Radical cyclization reactions are important tools for the synthesis of complex molecules. These reactions rely on tin hydrides, the toxicity of which has precluded their use in the pharmaceutical industry. Many tin hydride substitutes that react through an analogous mechanism have been developed; however, they have either (1) still used tin in some form, or (2) contained a bond to hydrogen stronger than that in Bu3SnH and are therefore less reactive at H· transfer. Furthermore, these methods are stoichiometric in some other heavy element, typically a halogen, selenium, or sulfur.;Rate studies of H· transfer from CpCr(CO)3H to substituted olefins predict the favored site of transfer. This allows the design of diene substrates that are likely to cyclize.

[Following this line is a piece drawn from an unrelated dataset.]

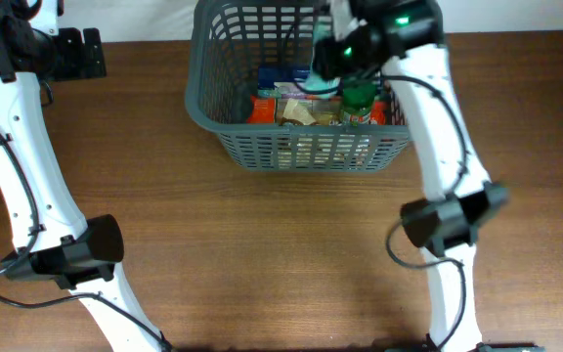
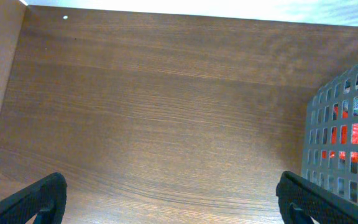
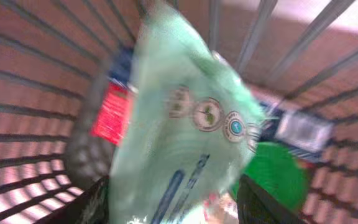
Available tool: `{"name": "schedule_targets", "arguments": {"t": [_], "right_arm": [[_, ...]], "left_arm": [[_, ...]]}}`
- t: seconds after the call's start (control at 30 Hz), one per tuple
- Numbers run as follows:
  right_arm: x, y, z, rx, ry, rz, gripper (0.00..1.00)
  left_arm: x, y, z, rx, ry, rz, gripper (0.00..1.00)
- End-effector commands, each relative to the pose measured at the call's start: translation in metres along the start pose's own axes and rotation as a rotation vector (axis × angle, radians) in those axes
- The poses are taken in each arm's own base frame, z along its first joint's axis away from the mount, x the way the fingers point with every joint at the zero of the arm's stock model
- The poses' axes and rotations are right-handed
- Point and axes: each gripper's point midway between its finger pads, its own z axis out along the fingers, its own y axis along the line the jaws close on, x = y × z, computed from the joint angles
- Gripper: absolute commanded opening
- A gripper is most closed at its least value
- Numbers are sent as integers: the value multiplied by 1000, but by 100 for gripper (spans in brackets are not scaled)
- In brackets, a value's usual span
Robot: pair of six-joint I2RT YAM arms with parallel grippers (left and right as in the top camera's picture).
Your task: Pack container
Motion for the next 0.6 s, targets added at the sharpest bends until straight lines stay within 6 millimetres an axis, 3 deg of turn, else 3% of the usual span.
{"name": "schedule_targets", "arguments": {"t": [0.0, 0.13, 0.47, 0.57], "right_arm": [[-18, 8, -51, 11, -111, -68, 56], [-10, 6, -40, 11, -71, -63, 56], [-7, 6, -40, 14, -61, -101, 55], [-7, -16, -56, 129, -70, -118, 56]], "left_arm": [[1, 2, 1, -2, 5, -20, 99], [1, 2, 1, -2, 5, -20, 99], [1, 2, 1, -2, 5, -20, 99], [1, 2, 1, -2, 6, -20, 99]]}}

CpCr(CO)3H and the cobaloxime (H2O)2 Co(dmgBF2)2 are competent radical cyclization catalysts, with respectable H· transfer rates and easy regeneration of M-H from M· by H2. A series of HV(CO) 4P-P complexes initiates radical cyclization, but the V-H bond is so weak as to not undergo regeneration with H2. These V-H complexes initiate cyclization stoichiometrically under very mild conditions. All of these transition-metal hydride systems can perform catalytically without the stoichiometric use of H2 with substrates that offer sterically unhindered hydrogen atoms beta to the formed radical. Abstraction of this H· by M· regenerates M-H and leads to an unsaturated product.;Transition-metal hydrides have been developed as alternatives to tin hydrides. The weakness of the transition-metal-hydrogen bond (as weak as 55 kcal/mol) allows a different approach to generating radicals: direct transfer of H· from M-H to an olefin. The metalloradical M· that remains after H· transfer can be converted back to M-H by reaction with H 2. Transition-metal hydrides not only alleviate the toxicity concerns associated with tin reagents but also eliminate the need for a stoichiometric amount of another heavy element, providing a green alternative to toxic tin hydrides for radical-mediated carbon-carbon bond forming reactions.